Considerations when Building Embedded Databases

24 Jul 2024 by Chris Merck

Persisting to flash is a necessary evil for many embedded devices. Let’s take a look at some of the pitfalls and how they may be avoided.

Why You Should Care About NVS (Non-Volatile Storage)
Aside: Portability of Records
- Integer Size and Alignment
- Much Ado About Endianness
Challenges of Flash Memory
Considering your Requirements for an Embedded Database
A Brief Look at a Few Existing Solutions
Remote Monitoring of Database Statistics

Why You Should Care About NVS (Non-Volatile Storage)

Nearly every embedded system needs to persist data across power cycle. A smart fishtank needs to remember the configured salinity and oxygen setpoints, an e-bike may store a geofence and riding log, and a smart home hub must store device, group, and schedule information.

Let’s assume for now that we’re talking about a small embedded system, like an STM32 with only the built-in flash available for persistent storage. Is there an obvious solution? What happens if we just write our data to flash and read it back on reboot?

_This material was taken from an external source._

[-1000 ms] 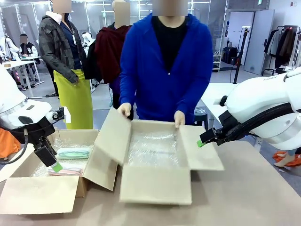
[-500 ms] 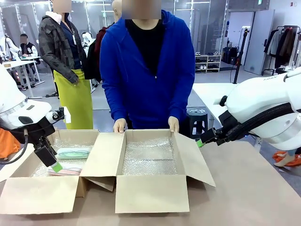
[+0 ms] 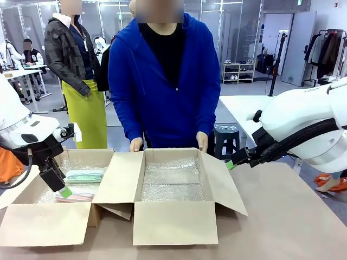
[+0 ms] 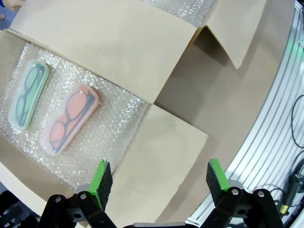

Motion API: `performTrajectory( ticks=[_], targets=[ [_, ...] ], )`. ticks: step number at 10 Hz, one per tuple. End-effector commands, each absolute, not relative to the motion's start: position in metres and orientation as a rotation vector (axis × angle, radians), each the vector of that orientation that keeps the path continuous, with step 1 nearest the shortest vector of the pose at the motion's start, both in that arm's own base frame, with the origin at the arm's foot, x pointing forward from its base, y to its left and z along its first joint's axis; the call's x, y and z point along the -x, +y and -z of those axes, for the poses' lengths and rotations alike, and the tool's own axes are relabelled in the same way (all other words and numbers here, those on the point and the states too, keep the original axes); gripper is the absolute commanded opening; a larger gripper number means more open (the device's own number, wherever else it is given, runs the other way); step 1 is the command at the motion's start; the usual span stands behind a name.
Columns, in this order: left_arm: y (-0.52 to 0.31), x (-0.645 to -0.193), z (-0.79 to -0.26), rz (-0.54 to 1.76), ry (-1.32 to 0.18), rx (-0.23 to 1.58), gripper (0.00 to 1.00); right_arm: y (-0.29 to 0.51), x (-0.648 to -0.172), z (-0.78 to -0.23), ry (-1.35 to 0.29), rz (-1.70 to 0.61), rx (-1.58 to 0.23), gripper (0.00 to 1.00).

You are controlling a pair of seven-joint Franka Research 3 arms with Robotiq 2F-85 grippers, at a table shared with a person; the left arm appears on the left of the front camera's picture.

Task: Pack the glasses set securely to prepare it for shipping.
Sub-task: Position the Package Box on the left side of the table.

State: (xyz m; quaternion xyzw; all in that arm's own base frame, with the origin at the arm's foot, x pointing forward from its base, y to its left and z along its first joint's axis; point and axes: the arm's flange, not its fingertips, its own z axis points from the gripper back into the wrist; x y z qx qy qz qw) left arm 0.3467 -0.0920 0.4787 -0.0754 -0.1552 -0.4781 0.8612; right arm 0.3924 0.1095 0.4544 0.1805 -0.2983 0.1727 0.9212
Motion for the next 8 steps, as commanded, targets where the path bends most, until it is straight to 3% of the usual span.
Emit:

For the fishtank example, the data we want to persist could be organized into a single struct which is read from a specific flash address on boot and written to that address when the user changes the settings:

typedef struct {
    int salinity;
    int oxygen;
} fishtank_config_t;

fishtank_config_t config;

void load() {
  flash_read(CONFIG_ADDR, &config, sizeof(config));
}

void save() {
  flash_erase_page(CONFIG_ADDR);
  flash_program(CONFIG_ADDR, &config, sizeof(config));
}

This solution may “just work” for an MVP fishtank, but as the product evolves we are going to run into a few issues:

The persisted data is not portable due to endianness and integer size differences,
The config will be corrupted if power is lost during the save() function,
If a temperature field is added to the struct, it will be read as -1 upon firmware upgrade, which may be unexpected.

So we see that even for the simplest products, persisting data to flash presents some maintainability challenges.

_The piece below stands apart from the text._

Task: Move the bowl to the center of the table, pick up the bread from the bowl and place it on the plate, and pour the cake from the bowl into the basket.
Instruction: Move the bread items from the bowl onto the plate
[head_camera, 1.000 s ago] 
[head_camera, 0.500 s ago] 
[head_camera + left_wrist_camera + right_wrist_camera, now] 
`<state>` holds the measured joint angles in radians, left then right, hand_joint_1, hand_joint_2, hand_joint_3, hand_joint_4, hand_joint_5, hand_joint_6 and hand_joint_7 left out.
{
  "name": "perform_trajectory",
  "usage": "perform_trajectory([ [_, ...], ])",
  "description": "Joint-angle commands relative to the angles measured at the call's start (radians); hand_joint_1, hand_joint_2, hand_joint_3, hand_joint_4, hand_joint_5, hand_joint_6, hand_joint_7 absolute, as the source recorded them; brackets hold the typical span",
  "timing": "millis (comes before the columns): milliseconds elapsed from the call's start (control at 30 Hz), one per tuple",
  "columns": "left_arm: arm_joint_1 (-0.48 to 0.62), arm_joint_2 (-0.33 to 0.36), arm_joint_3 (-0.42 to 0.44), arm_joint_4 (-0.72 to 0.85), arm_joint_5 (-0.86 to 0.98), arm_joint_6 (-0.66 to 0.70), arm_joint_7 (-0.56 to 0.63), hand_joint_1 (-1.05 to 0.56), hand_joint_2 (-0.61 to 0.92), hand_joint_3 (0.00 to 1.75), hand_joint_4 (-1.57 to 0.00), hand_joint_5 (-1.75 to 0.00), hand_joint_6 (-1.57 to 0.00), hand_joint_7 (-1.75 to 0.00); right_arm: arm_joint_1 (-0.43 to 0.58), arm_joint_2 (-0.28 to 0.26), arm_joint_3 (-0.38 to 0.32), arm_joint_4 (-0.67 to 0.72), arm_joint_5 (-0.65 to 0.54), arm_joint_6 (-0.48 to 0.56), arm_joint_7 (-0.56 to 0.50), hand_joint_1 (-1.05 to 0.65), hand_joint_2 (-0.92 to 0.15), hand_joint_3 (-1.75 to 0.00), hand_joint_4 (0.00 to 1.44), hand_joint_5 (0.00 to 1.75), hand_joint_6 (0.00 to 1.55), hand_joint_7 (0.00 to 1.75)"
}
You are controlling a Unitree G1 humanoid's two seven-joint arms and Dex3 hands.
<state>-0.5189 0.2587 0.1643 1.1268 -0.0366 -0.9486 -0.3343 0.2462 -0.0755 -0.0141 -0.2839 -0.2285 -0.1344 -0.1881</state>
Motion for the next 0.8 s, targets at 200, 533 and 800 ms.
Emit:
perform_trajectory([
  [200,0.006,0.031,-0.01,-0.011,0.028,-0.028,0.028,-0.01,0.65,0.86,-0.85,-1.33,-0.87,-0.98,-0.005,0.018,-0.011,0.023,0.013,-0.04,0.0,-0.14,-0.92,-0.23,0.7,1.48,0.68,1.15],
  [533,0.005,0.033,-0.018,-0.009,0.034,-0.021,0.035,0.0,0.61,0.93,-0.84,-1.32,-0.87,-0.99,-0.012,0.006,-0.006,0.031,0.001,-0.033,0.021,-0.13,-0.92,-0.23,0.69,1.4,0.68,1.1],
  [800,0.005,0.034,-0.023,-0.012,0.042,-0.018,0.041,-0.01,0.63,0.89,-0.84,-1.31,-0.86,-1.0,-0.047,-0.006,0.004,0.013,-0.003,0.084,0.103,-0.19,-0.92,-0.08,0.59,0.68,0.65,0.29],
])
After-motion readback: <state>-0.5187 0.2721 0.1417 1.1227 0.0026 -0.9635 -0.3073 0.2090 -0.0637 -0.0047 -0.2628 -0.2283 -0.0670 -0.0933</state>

Aside: Portability of Records

Thinking ahead, you may eventually wish to run your fishtank code on different hardware either because of an upgrade to the product, a new version of the product, or because you want to be able to load up records from the embedded system inside a mobile app or a server.

That new processor may be 64-bit processor, or may even use a different endianness than the microcontroller. Taking a closer look at the fishtank_config_t struct, we see that the basic int type is used, which uses 4 bytes on 32-bit chips, but might use 16- or 8- bits on other architectures, and the endianness (byte order) depends on the processor.

Integer Size and Alignment

With the definition of fishtank_config_t above, sizeof(fishtank_config_t) will be different for different platforms. Compiling on a 64-bit MacBook where Apple kept int as 32-bit with 32-bit alignment, you’ll get the same 8-byte structure as on a 32-bit microcontroller. However, if you compile on an AWS EC2 instance (as you may want to do if there is a cloud component to your fishtank), then you get a 16-byte structure because int there is 8 bytes.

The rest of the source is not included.